Казалось, весь город куда-то спешил, и Консуэле захотелось сбежать по черной лестнице и пойти со всеми. Ее широкие, плоскостопные ноги в соломенных эспадрильях так и рвались на улицу. Но вместо того стояли неподвижно перед дверью четыреста четвертого, пока та, что повыше, Уильма, не распахнула дверь.
Она уже переоделась к обеду в шелковый ярко-красный костюм. Каждый локон, каждое кольцо, каждый браслет был на месте. Но загримироваться она успела лишь наполовину; потому один глаз был тускл и бледен, как у рыбы, а второй сверкал позолоченным веком и черной бахромой ресниц под немыслимо задорной аркой брови. Консуэле пришлось отметить, что, когда покраска будет завершена, дама сделается импозантной – в стиле женщины, которой не приходится ловить взгляд официанта, поскольку этот взгляд уже на ней.
"Но она не hembra [2] , – подумала Консуэла. – У нее грудей не больше, чем у быка. Пусть себе держит под замком белье. Мне оно все равно не подошло бы".
И Консуэла, будучи явной hembra, если не попросту толстухой, выпятила грудь и раскачала бедра, прежде чем переступить порог.
– Ах, это вы, – сказала Уильма. – Опять!
Она раздраженно повернулась к своей спутнице:
– Похоже, всякий раз, стоит мне вздохнуть, здесь кто-нибудь вьется вокруг, перестилая постели или меняя полотенца. У нас тут столько же одиночества, сколько в больничной палате.

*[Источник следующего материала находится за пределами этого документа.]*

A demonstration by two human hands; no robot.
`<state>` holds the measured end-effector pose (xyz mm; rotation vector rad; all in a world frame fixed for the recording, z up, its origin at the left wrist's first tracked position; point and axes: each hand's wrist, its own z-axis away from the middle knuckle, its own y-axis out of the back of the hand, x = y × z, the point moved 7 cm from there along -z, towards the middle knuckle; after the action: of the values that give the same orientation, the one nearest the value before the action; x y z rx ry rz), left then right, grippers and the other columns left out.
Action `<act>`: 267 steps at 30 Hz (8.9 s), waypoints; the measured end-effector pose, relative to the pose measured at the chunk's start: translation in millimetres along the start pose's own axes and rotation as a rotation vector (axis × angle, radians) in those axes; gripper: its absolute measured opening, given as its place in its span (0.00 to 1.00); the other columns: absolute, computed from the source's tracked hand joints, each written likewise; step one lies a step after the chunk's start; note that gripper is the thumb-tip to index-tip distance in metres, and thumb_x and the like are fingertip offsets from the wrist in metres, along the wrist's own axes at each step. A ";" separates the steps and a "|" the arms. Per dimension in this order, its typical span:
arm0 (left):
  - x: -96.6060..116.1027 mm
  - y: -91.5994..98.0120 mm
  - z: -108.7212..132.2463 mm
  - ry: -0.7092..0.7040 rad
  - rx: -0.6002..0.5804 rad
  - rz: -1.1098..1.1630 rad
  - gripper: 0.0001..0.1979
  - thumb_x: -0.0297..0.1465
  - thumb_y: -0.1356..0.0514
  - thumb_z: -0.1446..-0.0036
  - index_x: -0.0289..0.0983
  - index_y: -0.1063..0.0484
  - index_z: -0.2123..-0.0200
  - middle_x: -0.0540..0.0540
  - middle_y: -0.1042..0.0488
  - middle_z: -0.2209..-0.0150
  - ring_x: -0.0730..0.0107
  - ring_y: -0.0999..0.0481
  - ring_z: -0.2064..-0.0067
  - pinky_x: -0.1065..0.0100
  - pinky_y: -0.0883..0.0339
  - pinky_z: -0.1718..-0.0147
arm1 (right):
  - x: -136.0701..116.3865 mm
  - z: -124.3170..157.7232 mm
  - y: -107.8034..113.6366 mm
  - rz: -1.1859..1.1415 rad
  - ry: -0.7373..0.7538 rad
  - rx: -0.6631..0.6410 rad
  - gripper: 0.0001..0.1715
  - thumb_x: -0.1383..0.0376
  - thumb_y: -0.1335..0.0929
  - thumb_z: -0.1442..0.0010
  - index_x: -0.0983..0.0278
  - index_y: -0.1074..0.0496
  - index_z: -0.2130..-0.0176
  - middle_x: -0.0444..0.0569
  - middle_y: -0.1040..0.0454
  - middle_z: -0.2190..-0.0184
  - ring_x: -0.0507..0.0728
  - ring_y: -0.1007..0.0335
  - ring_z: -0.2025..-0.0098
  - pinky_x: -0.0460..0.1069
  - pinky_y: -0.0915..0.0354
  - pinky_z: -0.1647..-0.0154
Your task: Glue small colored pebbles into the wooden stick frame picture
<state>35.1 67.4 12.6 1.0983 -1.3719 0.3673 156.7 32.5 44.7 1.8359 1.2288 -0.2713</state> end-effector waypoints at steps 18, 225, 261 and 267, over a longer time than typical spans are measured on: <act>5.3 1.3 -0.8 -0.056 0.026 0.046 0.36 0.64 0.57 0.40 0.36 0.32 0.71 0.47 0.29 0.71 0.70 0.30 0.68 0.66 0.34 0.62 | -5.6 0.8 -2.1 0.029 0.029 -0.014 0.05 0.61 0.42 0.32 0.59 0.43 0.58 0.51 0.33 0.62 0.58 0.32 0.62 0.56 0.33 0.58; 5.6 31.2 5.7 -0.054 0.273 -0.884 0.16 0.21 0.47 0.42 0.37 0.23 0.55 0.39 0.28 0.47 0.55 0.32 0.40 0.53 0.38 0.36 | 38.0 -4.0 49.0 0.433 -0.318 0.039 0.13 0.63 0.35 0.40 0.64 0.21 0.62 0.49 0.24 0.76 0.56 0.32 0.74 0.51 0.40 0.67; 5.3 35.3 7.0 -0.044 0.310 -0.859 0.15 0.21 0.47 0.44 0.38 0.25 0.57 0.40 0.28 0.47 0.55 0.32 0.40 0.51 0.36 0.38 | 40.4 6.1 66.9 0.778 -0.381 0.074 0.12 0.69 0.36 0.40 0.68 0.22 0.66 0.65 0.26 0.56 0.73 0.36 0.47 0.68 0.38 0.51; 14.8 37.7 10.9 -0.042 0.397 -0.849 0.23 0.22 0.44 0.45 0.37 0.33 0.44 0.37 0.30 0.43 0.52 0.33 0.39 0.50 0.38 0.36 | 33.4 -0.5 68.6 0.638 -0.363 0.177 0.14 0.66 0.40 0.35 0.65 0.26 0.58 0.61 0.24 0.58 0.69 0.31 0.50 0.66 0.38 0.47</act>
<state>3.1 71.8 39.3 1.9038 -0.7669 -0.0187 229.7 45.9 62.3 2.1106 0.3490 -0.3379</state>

Эми Келлог, стоя у окна, издала звук беспомощного протеста, нечто вроде сочетания из "ш-ш" и "о, дорогая". Звук, несомненно, принадлежал Эми, в нем отозвалась ее личность. Опытный человек уловил бы тут эхо слов, произнести которые ей недоставало духу в течение всей жизни, будь они обращены к родителям или к брату Джиллу, к мужу Руперту, к давней подруге Уильме. Как постоянно внушал ей Джилл, она не делалась моложе. Ей пора было занять прочную позицию, набраться решимости и стать деловитой. "Не позволяй людям топтаться по тебе, – повторял он, притом что его собственные башмаки топтались, скрипели, перемалывали. – Решай все сама". Но стоило ей принять решение, его отшвыривали или улучшали, как нелепую и уродливую игрушку, которую ребенок смастерил сам.
Прилаживая второе золотое веко, Уильма заявила:
– У меня впечатление, будто кто-то за мной следит.
– Они просто стараются обслужить получше.
– Полотенца, которые она принесла утром, воняли.
– Я не заметила.
– Ты куришь. У тебя не все ладно с обонянием. Мое – в порядке. Полотенца воняли.
– Я хотела бы, чтобы ты... Тебе не кажется, что не стоит так говорить при этой девушке?
– Она не понимает.
– Но в бюро путешествий заверяли, что все служащие отеля говорят по-английски.
– Бюро путешествий находится в Сан-Франциско. Мы – здесь.
Уильма произнесла "здесь", как будто думала сказать: "преисподняя".
– Если она может говорить по-английски, почему она молчит? "Хотелось бы тебе знать", – подумала Консуэла, небрежно обдавая раковину струей холодной воды. Ей ли не говорить по-английски, ха! Это ей-то, жившей в Лос-Анджелесе, пока иммиграционные власти не схватились с ее отцом и не выслали назад все семейство в автобусе, битком набитом "мокрыми спинами", как дразнили мексиканцев, переплывавших в Америку через реку Рио-Гранде. Ей, у кого дружок чистой воды американец. Ей, кому завидует вся округа, потому что в один прекрасный день она, выиграв на скачках и в лотерее, вернется в Лос-Анджелес и будет гулять посреди кинозвезд. Не говорит по-английски! "Накося, выкуси, Уильма, у кого грудей поменьше, чем у быка!"
– Она прехорошенькая, – сказала Эми. – Ты не находишь?
– Не заметила.
– Она ужасно хороша, – повторила Эми, разглядывая отражение Консуэлы в зеркале ванной комнаты и пробуя уловить краску смущения, сверкнувший взгляд, как доказательство того, что девушка их понимает.